The K in KH comes from Karbonate (a German word), in English: Carbonate. It is a couple of different forms of minerals with a carbon and 3 oxygens stuck on. The CO3 is the carbonate part.
CaCO3 is Calcium Carbonate, a very common material on Earth.
It also relates to bicarbonate, HCO3. This is found in many living systems. You might be familiar with bicarbonate of soda, or sodium bicarbonate, which is baking soda.
The link in the aquarium between carbonate, bicarbonate and carbon dioxide is a bit complex, but here are a few simplified concepts:
Use a separate test for pH, GH and KH. Neither one measures anything the others measure. While there may be links, and related results, the rule is NOT ALWAYS. You can find charts that relate the level of KH and the pH to the level of CO2. These charts are not always accurate, because there are other buffers in the water besides carbonates.
Fish are usually referred to as Soft Water or Hard Water. This is GH. Fewer minerals in the water = soft water. The primary minerals measured are calcium and magnesium. Fish and plants use these minerals, so if the level is really 0, this is a problem. If you need to alter the water to suit the fish it is best to set the GH to the right level first.
KH is a buffer that stabilizes the pH. With high KH the pH tends to be high. With low KH the pH can vary more, depending on what else is in the water. There are other buffers in aquariums, too, but KH is one of the most common.

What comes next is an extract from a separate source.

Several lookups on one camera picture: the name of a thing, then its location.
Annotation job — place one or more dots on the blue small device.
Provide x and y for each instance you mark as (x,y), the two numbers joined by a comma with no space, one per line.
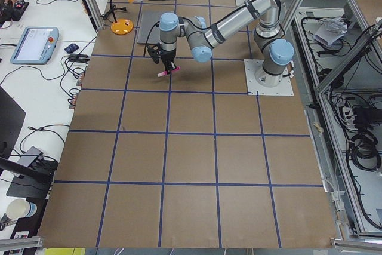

Once you have the right GH in the tank, make the KH pretty much similar, within a couple of degrees.
pH is a ratio of hydrogen to hydroxyl ions, that is H+ to HO- in the water. When there are more H+ the water is called acidic, and when there are more OH- the water is called alkaline. One example of why pH can be important: Ammonia is most common in the aquarium in either of 2 forms. When the water is more acidic, that is low pH, the ammonia is present in the form called Ammonium, NH4, and is less toxic to the fish. They can keep it out of their system easier. When the pH is high, that is alkaline, ammonia is present in the ammonia form, NH3, and is more toxic. It enters the fish through the gills, and is toxic.
Here is the link between GH, KH and pH in natural water systems (and it is not a hard-and-fast rule)

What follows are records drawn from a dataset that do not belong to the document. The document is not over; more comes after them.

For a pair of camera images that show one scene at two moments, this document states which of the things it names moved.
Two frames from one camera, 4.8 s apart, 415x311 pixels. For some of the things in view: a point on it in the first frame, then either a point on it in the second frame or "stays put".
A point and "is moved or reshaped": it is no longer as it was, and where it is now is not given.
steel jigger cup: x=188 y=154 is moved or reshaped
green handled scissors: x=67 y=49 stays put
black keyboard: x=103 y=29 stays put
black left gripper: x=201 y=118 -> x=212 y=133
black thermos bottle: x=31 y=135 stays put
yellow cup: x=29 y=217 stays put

As rain falls over the rocks and seeps through the soil it can dissolve the minerals in that soil and the rocks.
In many places on Earth there are rocks that are high in calcium carbonates and magnesium carbonates. There are different forms of these, some more soluble than others.

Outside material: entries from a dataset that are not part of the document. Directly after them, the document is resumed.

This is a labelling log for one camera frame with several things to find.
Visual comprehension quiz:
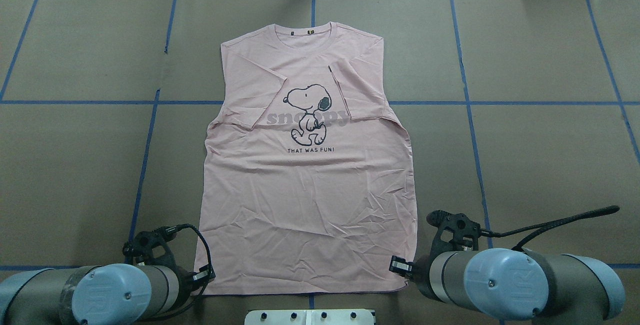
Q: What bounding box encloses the pink Snoopy t-shirt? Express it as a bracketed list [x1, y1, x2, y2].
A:
[194, 22, 418, 296]

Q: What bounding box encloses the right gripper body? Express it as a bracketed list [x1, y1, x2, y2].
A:
[389, 255, 432, 286]

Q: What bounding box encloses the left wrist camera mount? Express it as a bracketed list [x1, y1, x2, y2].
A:
[122, 225, 178, 270]

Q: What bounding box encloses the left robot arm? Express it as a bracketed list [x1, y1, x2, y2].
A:
[1, 263, 216, 325]

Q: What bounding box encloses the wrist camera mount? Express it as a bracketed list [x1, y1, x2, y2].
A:
[122, 225, 178, 270]
[426, 209, 482, 259]

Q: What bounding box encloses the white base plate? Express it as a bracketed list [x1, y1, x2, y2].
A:
[244, 308, 378, 325]

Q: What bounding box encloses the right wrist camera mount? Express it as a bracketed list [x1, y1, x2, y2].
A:
[426, 209, 482, 259]

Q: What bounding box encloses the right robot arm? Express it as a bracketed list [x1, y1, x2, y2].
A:
[389, 248, 626, 325]

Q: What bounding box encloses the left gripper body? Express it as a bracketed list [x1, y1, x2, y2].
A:
[180, 264, 217, 296]

If the rain is plentiful it may have already dissolved most of the soluble minerals ages ago, so what is left is not very soluble. With plentiful rain there is almost always lots of plant growth, so the rain may not fall on actual soil at all, but falls on a deep bed of fallen leaves. This water is soft. It has very few minerals. Low GH and KH. The pH is usually low (acidic) because of the decomposing leaves.
If the rain is sparse, then when it does fall, it may land on rock that has not been dissolved over time, so more of that rock dissolves with each rainfall. Also in areas with sparse rain there are not so many plants, so the rain is more likely to fall on the rocks and soil. If these rocks and soil are high in the various carbonates such as calcium and magnesium carbonates, then the run off water becomes rich in these minerals. It has high GH and KH, and almost always high pH.
Now, the importance to aquarium keeping:
Fish live in balance with their environment.
When there are not many minerals (of any sort) in the water the water keeps entering the fish cells through the gills and digestive tract. Too much water enters, so the fish needs to get rid of it. Fish from soft water are very good at getting rid of the excess water, and at retaining the minerals they need from that water, even when the minerals are there in very small amounts. These are soft water fish. Mostly they thrive in water with low GH and KH, usually acidic water. (The pH is less important). Some species are so good at trapping minerals they can die when they are in hard water, the minerals build up in their system faster than they can use them.
Fish from hard water also have some water entering their cells, but a lot less, so their bodies are not very efficient at getting rid of excess water. If they are placed in water that is too soft they can swell with a condition called Dropsy. (There are other things that can lead to dropsy, but the inability to get rid of excess water is the basic problem). These fish thrive in water with high GH and high KH, and almost always water with high KH also has high pH.
However: GH, KH and pH are separate things, though there may be some trends where one test result is similar to the other. Measure them with separate kits. They each mean something different in the aquarium.